- Exercise details -
Pictures are to be left out. Return exactly the lines below from the one with "Here a single" up to and including the one with "item at (252, 202), step".

(Items from a data source)
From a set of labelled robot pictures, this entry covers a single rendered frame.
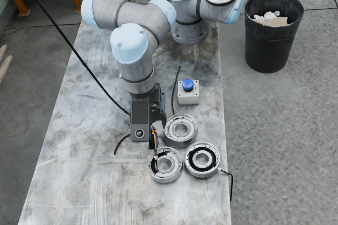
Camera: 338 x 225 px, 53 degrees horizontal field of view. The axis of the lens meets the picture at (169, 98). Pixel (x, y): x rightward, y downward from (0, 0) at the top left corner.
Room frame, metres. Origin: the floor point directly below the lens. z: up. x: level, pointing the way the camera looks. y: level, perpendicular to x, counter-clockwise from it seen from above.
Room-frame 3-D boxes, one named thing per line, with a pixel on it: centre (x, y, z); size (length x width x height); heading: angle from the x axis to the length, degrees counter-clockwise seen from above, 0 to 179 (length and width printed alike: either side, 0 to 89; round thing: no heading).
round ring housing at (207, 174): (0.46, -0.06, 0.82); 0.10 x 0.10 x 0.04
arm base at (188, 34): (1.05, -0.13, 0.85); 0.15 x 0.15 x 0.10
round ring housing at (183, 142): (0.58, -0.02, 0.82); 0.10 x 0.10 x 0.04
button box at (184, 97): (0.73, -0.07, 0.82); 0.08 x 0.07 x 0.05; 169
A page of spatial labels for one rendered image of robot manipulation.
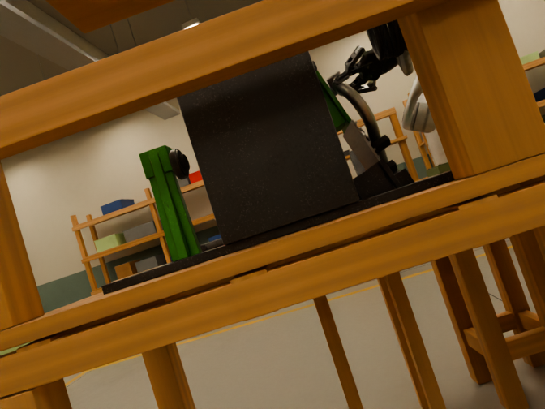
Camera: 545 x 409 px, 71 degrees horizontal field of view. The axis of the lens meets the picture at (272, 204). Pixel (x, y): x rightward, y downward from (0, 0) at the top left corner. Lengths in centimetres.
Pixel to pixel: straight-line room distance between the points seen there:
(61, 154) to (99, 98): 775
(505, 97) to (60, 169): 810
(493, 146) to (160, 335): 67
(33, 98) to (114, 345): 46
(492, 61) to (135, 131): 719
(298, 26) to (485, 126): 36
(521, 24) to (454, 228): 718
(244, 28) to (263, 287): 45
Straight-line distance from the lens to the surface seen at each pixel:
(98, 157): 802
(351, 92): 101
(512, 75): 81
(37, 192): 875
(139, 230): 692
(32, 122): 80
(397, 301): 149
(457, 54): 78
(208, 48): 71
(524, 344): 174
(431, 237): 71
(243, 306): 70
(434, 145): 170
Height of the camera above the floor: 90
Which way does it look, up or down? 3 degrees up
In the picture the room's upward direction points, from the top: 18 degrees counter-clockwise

...

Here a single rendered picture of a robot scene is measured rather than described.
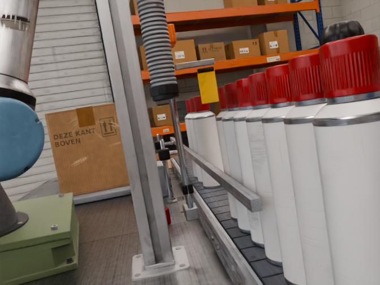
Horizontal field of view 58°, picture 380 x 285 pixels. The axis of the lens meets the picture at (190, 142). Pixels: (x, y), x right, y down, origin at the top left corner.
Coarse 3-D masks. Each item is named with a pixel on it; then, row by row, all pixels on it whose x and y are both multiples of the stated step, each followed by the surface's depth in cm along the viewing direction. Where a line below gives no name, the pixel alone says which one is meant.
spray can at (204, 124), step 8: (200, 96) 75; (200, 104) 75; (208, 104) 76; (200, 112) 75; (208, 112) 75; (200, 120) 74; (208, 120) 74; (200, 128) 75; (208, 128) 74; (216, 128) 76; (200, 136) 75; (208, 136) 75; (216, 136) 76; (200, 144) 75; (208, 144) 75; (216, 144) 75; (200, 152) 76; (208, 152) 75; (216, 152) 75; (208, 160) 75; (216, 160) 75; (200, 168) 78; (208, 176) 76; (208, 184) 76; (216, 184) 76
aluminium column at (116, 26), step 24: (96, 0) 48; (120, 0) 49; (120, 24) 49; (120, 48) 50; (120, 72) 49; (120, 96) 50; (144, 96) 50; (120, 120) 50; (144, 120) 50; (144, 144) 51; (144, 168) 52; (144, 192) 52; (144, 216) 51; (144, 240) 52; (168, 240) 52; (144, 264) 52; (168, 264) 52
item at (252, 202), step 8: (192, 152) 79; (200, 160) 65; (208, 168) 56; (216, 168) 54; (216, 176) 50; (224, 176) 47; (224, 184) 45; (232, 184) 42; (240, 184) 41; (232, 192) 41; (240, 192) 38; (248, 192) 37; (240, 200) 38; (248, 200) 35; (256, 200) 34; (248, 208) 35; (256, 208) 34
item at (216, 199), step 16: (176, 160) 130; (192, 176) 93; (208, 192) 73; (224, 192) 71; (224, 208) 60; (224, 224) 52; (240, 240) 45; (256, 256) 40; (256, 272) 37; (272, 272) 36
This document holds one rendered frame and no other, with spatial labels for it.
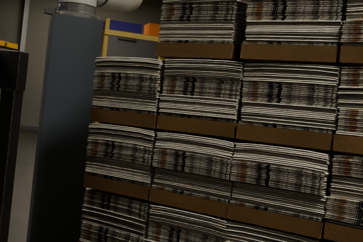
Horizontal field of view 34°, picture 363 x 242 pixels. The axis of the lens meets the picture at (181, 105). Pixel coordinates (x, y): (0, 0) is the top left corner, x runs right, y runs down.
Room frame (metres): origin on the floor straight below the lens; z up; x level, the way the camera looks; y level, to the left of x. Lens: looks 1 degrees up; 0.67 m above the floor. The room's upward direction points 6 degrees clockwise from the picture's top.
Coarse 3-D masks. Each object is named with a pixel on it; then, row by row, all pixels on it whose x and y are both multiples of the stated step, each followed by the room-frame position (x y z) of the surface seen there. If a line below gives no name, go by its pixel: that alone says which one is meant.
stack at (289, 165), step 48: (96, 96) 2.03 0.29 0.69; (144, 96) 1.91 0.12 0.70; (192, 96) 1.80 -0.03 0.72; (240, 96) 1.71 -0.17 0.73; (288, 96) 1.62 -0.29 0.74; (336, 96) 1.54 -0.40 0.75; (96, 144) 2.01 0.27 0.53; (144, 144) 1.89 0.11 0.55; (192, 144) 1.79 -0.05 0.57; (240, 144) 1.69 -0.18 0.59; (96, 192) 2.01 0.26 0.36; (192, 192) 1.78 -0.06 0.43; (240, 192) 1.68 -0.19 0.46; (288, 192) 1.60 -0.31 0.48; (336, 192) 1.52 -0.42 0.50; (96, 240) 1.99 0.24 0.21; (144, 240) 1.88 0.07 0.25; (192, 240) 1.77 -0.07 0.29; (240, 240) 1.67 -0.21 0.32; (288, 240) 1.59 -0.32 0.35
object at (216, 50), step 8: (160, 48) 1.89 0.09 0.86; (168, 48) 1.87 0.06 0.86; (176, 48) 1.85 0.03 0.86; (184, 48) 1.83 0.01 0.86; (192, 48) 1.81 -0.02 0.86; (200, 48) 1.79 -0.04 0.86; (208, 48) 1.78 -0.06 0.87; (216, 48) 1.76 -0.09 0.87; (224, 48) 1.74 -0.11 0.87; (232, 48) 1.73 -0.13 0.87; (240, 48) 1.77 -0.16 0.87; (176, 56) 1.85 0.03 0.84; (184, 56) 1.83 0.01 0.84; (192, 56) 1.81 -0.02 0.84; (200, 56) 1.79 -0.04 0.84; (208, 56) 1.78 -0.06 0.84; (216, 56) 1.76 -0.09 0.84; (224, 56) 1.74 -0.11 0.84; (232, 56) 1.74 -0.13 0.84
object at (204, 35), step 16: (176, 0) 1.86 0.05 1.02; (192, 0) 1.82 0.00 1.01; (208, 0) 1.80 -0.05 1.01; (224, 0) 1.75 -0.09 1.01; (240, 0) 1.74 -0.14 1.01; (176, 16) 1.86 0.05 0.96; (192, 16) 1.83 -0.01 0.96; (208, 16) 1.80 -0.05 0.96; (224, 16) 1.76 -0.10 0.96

- Expected answer -
Here a single rendered picture of a robot scene is measured rather than described.
Horizontal field of view 58°, picture 380 x 285 pixels. The axis of the lens meets the picture at (190, 142). Pixels: (x, y), x right, y down, origin at the top left corner.
Coarse 3-D masks. Each item is named with a pixel on it; then, row by row, all pixels on it whose x and y are both multiples of the stated step, each followed by the surface's depth in cm along the viewing direction. Where a line below gives no name, the pixel alone says which one is meant.
spray can at (204, 124), step 8: (200, 96) 75; (200, 104) 75; (208, 104) 76; (200, 112) 75; (208, 112) 75; (200, 120) 74; (208, 120) 74; (200, 128) 75; (208, 128) 74; (216, 128) 76; (200, 136) 75; (208, 136) 75; (216, 136) 76; (200, 144) 75; (208, 144) 75; (216, 144) 75; (200, 152) 76; (208, 152) 75; (216, 152) 75; (208, 160) 75; (216, 160) 75; (200, 168) 78; (208, 176) 76; (208, 184) 76; (216, 184) 76
aluminium column at (116, 26), step 24: (96, 0) 48; (120, 0) 49; (120, 24) 49; (120, 48) 50; (120, 72) 49; (120, 96) 50; (144, 96) 50; (120, 120) 50; (144, 120) 50; (144, 144) 51; (144, 168) 52; (144, 192) 52; (144, 216) 51; (144, 240) 52; (168, 240) 52; (144, 264) 52; (168, 264) 52
item at (252, 202), step 8: (192, 152) 79; (200, 160) 65; (208, 168) 56; (216, 168) 54; (216, 176) 50; (224, 176) 47; (224, 184) 45; (232, 184) 42; (240, 184) 41; (232, 192) 41; (240, 192) 38; (248, 192) 37; (240, 200) 38; (248, 200) 35; (256, 200) 34; (248, 208) 35; (256, 208) 34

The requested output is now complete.